Patiënten moeten niet aarzelen om hun medisch team te vragen naar eventuele bijwerkingen van hun behandeling. Het zal hen kunnen ondersteunen bij het voorkomen en beheersen van deze bijwerkingen.

Lees ook :- Jeukende ogen hooikoorts

Voor welke kankers wordt immunotherapie gebruikt?

Het is belangrijk om te begrijpen dat immunotherapie niet routinematig voor alle soorten kanker kan worden gebruikt.

  • Als het voor sommige kankers beschikbaar is, is dat voor de meerderheid nog niet het geval.
  • Wanneer een patiënt met kanker immunotherapie heeft gekregen (bijvoorbeeld voor nierkanker), betekent dit niet dat een andere patiënt met dezelfde kanker ook immunotherapie kan krijgen. Soms is immunotherapie alleen geschikt voor bepaalde gevallen van een specifiek type kanker.

Als het voor sommige kankers beschikbaar is, is dat voor de meerderheid niet het geval.
Wanneer een patiënt met kanker immunotherapie heeft gekregen (bijvoorbeeld voor nierkanker andere), wil dit niet dat een patiënt met dezelfde kanker ook immunotherapie kan. Soms is immuuntherapie alleen geschikt voor gevallen van een specifiek type kanker.

Hoe effectief is immunotherapie?

Immunotherapie heeft tot nu toe positieve tweedelijnsresultaten opgeleverd. Nu blijken deze wapens effectief te zijn in de frontlinie, dus op het moment van diagnose, en ook in niet-squameuze histologie, die de grote meerderheid van de patiënten vertegenwoordigt. Het voordeel voor patiënten is aanzienlijk.

Hoe weet je of immunotherapie werkt?

Tot nu toe was de enige manier om de effectiviteit van de behandeling te verifiëren het observeren van de vermindering van het tumorvolume. Zeker een betrouwbare indicatie die echter pas na maanden starten van de therapie kan worden verkregen.

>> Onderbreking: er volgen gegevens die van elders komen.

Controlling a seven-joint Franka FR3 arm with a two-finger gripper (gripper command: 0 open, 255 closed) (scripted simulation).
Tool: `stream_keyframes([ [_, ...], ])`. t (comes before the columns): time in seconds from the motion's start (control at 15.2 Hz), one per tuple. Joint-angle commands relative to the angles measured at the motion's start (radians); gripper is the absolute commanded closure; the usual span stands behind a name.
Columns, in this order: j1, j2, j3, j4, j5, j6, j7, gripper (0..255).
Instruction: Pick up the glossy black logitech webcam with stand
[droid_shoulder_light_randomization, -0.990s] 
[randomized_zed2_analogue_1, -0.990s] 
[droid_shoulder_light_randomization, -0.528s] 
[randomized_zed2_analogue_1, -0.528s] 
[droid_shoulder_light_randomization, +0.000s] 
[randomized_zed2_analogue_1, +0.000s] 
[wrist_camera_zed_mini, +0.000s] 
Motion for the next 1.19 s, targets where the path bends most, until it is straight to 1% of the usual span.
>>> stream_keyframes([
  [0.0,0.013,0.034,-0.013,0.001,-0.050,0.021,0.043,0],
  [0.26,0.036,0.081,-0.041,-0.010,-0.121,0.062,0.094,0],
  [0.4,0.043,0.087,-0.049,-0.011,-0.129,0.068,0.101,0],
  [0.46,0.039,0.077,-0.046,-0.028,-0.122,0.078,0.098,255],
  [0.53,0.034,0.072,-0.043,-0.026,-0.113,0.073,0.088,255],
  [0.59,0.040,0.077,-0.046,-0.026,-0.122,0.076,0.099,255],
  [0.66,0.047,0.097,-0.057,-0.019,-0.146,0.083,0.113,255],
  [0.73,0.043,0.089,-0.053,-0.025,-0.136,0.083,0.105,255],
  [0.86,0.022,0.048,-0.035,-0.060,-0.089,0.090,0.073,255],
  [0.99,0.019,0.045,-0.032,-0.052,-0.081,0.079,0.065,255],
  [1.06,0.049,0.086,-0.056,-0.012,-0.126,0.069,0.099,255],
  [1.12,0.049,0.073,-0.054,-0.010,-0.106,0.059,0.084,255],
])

Wanneer stoppen met immunotherapie?

Immunotherapie moet ook worden gestaakt in het geval van een hartaanval – vervolgt Maurea -. Maar als de patiënt stabiel is, kan hij eenmaal per maand worden hervat ». Met de nodige voorzorgsmaatregelen die zijn voorbehouden aan secundaire preventie voor diegenen die een dergelijk cardiovasculair voorval hebben gehad.

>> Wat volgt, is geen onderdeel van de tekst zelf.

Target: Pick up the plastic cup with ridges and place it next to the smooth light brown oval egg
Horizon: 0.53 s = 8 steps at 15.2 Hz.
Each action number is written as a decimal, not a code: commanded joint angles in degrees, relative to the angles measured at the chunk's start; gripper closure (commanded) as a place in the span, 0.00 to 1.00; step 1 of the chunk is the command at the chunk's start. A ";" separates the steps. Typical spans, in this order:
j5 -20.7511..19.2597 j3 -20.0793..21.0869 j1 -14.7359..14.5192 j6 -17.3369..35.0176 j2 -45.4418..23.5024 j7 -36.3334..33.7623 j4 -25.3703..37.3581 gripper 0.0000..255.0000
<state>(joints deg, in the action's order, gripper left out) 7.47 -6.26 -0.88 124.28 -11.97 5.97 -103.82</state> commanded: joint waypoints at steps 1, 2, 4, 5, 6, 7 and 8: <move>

Wat te eten bij immunotherapie?

Mediterraan dieet: gekenmerkt door de consumptie van verschillende soorten groenten en fruit, extra vergine olijfolie als specerij vet, granen en bijproducten, voornamelijk te nemen van volkoren kwaliteit, gedroogd fruit en zaden, kruiden, specerijen en aroma’s, peulvruchten, wit vlees, eieren, matige consumptie van rode wijn.